One of the main aims of the study is to follow bone health in growing children, specifically the differences in bone mass acquisition between black and white children and the factors that influence this.

Besides its obvious importance in adult health and possibly measuring the change from “third world” population to “developed world” population, there is a situation in South Africa that’s very counterintuitive, and possibly unique: “Black South African adults have among the lowest hip fracture rates in the world,” according to the study’s lead author, Joanne A. McVeigh.

“Yet our study found that, as children, blacks have significantly lower physical activity levels and calcium intakes than age- and gender-matched white children,” McVeigh adds. McVeigh is presenting the research at the 35th Congress of the International Union of Physiological Sciences in San Diego, March 31 - April 5, 2005.

*Paper presentation: “Physical activity and bone mass accumulation patterns differ in black and white South African children,” by Joanne A. McVeigh, Shane A. Norris and John M. Pettifor, MRC Mineral Metabolism Research Unit, Department of Paediatrics, and School of Physiology, University of Witwatersrand Medical School, Johannesburg. 12:30 p.m.-3 p.m. Sunday April 3, Physiology session/abstract: 347.8; board #A64. On view 7:30 a.m. - 4 p.m.

9- and 10-year-olds compared for exercise level, bone mineral content

Since it’s accepted that physical activity has an osteogenic effect on bone mass, the relationship between physical activity, or exercise, and bone mineral contect (BMC) levels in black and white South African children was compared across the ages of 9 and 10 – halfway through the 20-year study.

White children’s mean exercise scores didn’t differ between ages 9 and 10, however black children’s level significantly increased – by about 50%. “We expected that an increased exercise level would be associated with greater BMC, especially at the hip,” McVeigh said. “However, both group’s BMC gains over that year were similar at the hip.”

Indeed, over the same year, white kids showed a significantly greater change in height, whole body and spine BMC. Significant positive correlations between exercise and BMC accumulation were found for white children at the whole body, hip and spine, but not for black children.

“Nevertheless, after controlling for body weight and bone area, black children remained with the advantage of a significantly greater hip BMC both at ages 9 and 10,” McVeigh reported.

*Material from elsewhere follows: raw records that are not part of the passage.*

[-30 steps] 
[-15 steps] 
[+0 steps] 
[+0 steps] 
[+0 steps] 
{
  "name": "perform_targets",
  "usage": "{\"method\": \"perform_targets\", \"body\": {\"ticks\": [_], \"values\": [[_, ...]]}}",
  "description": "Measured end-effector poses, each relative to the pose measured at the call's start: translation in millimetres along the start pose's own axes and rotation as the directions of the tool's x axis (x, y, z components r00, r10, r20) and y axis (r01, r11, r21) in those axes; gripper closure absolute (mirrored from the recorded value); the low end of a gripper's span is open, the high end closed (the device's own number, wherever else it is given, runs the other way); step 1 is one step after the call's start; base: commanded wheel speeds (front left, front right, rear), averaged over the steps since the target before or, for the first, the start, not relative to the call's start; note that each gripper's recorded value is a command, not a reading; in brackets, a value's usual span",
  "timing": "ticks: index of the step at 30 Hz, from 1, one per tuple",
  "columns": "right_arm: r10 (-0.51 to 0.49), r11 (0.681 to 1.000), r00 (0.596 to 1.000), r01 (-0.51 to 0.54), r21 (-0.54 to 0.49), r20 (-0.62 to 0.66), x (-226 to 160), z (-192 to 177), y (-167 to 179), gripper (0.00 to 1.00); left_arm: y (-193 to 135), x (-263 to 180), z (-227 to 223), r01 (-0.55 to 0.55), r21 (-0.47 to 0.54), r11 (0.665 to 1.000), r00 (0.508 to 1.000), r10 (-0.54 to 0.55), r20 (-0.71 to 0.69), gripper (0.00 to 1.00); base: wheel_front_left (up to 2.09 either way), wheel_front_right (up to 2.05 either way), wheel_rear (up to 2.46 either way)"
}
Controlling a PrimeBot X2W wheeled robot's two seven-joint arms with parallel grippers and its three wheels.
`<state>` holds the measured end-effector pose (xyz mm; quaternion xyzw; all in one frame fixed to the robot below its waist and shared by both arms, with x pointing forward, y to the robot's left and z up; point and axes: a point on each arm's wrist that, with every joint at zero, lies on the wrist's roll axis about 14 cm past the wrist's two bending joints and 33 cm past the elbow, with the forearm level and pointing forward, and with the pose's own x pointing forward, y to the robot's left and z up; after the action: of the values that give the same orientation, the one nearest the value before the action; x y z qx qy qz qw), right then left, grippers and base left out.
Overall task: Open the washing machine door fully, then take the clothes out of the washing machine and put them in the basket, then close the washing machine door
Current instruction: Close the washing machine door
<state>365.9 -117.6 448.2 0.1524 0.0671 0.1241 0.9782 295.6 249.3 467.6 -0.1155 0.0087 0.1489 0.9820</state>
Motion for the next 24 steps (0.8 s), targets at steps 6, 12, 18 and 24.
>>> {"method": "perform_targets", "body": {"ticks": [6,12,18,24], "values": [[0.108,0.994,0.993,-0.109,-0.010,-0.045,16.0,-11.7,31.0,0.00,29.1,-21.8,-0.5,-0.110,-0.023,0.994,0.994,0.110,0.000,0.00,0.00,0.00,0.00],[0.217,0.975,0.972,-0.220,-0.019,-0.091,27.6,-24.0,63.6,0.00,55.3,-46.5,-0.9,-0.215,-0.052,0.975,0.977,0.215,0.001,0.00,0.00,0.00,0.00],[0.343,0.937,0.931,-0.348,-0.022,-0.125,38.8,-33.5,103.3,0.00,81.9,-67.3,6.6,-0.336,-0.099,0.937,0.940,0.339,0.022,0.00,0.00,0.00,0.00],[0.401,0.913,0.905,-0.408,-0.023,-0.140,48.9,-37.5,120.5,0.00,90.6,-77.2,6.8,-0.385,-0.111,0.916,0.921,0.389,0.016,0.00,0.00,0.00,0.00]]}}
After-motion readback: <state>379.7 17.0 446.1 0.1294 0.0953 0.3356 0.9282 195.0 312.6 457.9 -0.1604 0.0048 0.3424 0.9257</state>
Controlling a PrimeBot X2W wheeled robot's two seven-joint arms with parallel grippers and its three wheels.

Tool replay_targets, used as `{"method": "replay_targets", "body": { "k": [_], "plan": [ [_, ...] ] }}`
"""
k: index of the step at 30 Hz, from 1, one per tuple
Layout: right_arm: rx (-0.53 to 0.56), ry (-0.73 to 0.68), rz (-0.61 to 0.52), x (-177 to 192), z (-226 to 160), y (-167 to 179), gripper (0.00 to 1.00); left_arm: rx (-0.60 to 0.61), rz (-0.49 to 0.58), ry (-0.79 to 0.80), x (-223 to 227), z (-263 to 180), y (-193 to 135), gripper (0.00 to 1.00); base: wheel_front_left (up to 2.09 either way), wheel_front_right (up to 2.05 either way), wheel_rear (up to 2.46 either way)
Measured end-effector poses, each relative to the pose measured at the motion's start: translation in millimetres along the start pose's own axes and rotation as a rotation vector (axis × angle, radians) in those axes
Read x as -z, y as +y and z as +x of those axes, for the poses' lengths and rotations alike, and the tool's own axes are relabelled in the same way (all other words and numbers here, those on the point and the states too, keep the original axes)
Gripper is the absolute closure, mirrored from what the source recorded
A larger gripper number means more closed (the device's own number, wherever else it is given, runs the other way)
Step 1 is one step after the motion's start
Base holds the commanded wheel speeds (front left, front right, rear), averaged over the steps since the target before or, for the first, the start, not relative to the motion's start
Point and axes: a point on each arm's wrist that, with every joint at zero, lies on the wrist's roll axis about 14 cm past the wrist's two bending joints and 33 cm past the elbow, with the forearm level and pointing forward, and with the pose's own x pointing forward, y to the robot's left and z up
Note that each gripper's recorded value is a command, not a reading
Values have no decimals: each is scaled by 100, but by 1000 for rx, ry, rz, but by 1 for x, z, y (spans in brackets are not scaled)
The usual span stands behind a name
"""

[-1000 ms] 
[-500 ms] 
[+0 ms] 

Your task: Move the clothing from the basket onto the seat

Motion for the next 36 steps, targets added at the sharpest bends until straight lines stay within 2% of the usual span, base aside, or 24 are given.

This, despite the fact the researchers found that overall white children are much more physically active and have significantly higher calcium intakes than black children.

“However, when we compared bone mass within different quartiles of activity, we found that the most active white children did indeed have better bone mass than the most active black children, but black children have a lower and narrower range of physical activity. Physical activity appears to be the most important modifiable factor influencing white children’s bone health,” she noted.

Paradox indicates need for re-thinking osteoporosis development

“The results of our study raise an apparent paradox, which has implications on our thinking about osteoporosis, the roots of which may well lie in the childhood years. It’s obvious that intervention is becoming increasingly important during the growing years as this is the period when physical activity and nutrition have the most impact. It is possible that with the black South African population starting to adopt more ‘Western’ lifestyles, we may see an increase in fracture rates as their genetic advantage is outweighed by lifestyle influences. It will be important to follow up on these children and our study will continue to do this, throughout their pubertal years and until they turn 20. Only time will tell if these trends will persist.”